Biologist John Hunt visits an abandoned house (above) in Tillar, Arkansas, where a colony of Rafinesque’s big-eared bats (below) relocated during the 2017 remodeling of their former home: a long-vacant property known as the Taylor House (second photo below, in 2012, prior to renovations).

On land, in water, in wildlife

First synthesized in 1874, DDT’s popularity took off in the 1940s, when the artificial compound was used to combat insect-borne diseases such as malaria and typhus during World War II. Relatively inexpensive to produce, DDT became a staple of the U.S. agricultural industry. It was widely used as an insecticide in public, commercial and residential spaces until the U.S. Environmental Protection Agency (EPA) banned it in 1972, 10 years after the publication of Silent Spring, the seminal book by biologist and conservationist Rachel Carson documenting environmental damage caused by DDT.

Numerous studies since have proven DDT to be detrimental to humans and wildlife alike due to its carcinogenic and nerve-damaging effects. For decades, scientific consensus has held DDT largely responsible for the near extinction of several raptor species, including bald eagles. The pesticide not only ran off agricultural fields, washing into waterways and contaminating the fish that eagles eat; in one well-documented case, the manufacturer Montrose Chemical Corporation of California dumped DDT acid waste into the Pacific Ocean, causing reduced fertility, improper egg production and formation, sex organ abnormalities, skewed sex ratios and hormone disruptions in fish and seabirds.

The eagle made its comeback once DDT was banned, and the Endangered Species Act was signed into law in 1973. In humans, studies over the last 30 years have linked DDT exposure to breast, lung and liver cancers; diabetes; fertility issues; premature births and miscarriages; and neurodevelopmental problems.

An image of a Rafinesque's big-eared bat.

Given that DDT was outlawed more than 40 years before his team encountered it, Hunt and his colleagues were at a loss as to why traces of it were still registering in Arkansas. DDT has a half-life of two to 15 years in soil, meaning at least 50 percent of it should have broken down by 1988, 15 years after the EPA banned it, and all of it by 2003. And yet, DDT was present in bats with a lifespan of 10 years in 2014.
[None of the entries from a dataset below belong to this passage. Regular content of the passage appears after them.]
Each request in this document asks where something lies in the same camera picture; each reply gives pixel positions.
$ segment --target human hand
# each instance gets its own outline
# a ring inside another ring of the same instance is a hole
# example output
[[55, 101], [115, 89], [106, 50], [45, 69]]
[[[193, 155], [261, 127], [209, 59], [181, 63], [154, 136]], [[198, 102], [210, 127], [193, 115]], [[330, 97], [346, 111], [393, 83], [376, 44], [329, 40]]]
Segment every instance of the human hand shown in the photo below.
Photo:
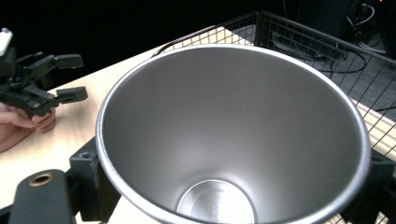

“We considered the idea that where we were working is heavily agricultural and has been since before the Civil War, so DDT would have been used heavily as a pesticide there,” Hunt says of Drew County, located 100 miles south of Little Rock. “Southeast Arkansas was also part of the malaria belt, so there have been really intensive mosquito control programs here.” In the mid-1940s, a federally funded program sprayed around 45,000 acres of standing water in Arkansas each year, as well as nearly half a million homes between 1947 and 1953.

“One would think it would have all broken down but apparently not,” Hunt says.

In searching for data, the team encountered little scientific research on DDT conducted after 1972 in the Arkansas Delta or elsewhere. One of the few studies, by University of Mississippi biologists, found DDT present in fish in Tennessee and Mississippi—but that data came from samples analyzed between 1978 and 1981, less than 10 years after DDT was banned. On the other side of the country, a 2015 study of California’s Newport Bay watershed recorded DDT and other illegal pesticides.

“Since DDT was widely used and is bioaccumulated in ecosystems, one would expect to find it everywhere. The important question is at what levels,” says James Byard, a toxicologist who worked on the Newport Bay study for the University of California, Davis. Byard’s research has found that, while DDT doesn’t dissolve easily in water—where its half-life extends up to 150 years—levels of the chemical counterintuitively tend to be higher on land, where the first 50 percent of DDT breaks down more quickly than the latter half.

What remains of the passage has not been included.